The wave of staff downsizing has caught up with Sanlam Kenya after it became latest firm seeking to reduce its workforce in bid to revive its struggling business endeavours.
The firm announced Thursday that its board had approved the a Voluntary Early Retirement (VER) program, which is a softer way that companies use to part with its employees, targeting its staff aged above 50 years.
Dr Patrick Tumbo, the Sanlam Kenya Group executive officer, said the employees who accept the offer will be released from the company’s employment effective October 31, 2019
The firm has promised the exiting workforce a befitting lay-off but did not reveal how many are targeted.
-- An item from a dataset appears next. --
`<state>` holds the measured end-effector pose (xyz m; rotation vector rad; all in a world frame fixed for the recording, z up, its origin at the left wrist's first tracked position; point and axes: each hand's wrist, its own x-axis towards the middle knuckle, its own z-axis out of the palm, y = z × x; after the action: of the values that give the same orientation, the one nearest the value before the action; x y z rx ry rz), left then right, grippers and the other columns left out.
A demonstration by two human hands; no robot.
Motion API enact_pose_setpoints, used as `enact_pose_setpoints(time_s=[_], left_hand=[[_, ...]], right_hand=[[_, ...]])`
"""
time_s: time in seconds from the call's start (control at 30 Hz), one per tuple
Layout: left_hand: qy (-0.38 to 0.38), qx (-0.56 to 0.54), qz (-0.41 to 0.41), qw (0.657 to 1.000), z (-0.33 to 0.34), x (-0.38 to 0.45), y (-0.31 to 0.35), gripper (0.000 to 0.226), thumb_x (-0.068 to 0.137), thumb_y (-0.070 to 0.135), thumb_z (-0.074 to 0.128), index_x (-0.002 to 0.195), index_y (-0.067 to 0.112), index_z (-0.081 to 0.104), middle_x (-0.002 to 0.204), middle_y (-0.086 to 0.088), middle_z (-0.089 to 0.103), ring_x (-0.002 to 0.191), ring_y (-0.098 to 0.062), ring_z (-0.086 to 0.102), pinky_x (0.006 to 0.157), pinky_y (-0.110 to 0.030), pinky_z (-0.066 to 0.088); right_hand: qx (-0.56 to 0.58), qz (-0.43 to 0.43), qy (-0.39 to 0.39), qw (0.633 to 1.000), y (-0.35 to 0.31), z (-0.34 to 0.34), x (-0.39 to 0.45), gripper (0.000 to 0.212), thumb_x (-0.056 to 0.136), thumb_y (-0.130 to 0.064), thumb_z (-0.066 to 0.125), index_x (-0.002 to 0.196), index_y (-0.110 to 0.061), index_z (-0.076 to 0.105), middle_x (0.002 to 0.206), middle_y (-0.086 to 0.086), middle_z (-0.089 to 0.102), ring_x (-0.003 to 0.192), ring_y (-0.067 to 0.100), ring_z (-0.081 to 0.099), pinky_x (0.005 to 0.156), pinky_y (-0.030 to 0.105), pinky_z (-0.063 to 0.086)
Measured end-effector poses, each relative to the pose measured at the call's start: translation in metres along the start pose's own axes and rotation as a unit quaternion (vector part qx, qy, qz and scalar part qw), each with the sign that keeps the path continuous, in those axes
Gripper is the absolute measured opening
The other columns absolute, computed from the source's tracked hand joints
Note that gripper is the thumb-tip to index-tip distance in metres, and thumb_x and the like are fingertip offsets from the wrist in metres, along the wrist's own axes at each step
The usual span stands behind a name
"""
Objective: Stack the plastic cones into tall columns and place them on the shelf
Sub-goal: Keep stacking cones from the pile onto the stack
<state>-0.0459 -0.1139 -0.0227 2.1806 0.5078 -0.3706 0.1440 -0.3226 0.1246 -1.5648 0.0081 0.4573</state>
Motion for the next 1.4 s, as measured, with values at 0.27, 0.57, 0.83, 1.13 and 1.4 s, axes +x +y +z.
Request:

“The exiting employees will receive pension benefits in accordance with organisational Pension Scheme Trust rules and Retirement Benefits Authority (RBA) regulations,” read a statement from the firm.
The firm will also offer to the successful applicants, compensation for unused leave days.
Staggering profits, high cost of labour, production and a mass adoption of technology is among the reasons for companies that are laying off staff.
More than four firms hinted to get rid of more than a hundred employees by the end of the year.
Of the companies enlisted in the Nairobi Security Exchange 15 had signalled toughed times ahead due to dismal profits.
Sanlam now joins Telkom, Stanbic bank, East Africa Portland Cement who have are at various stages of downsizing.
Most firms first start by asking staff to volunteer to retire. If they fail to get the desired numbers, then they kick in the second phase, which is usually more painful, by declaring employees redundant.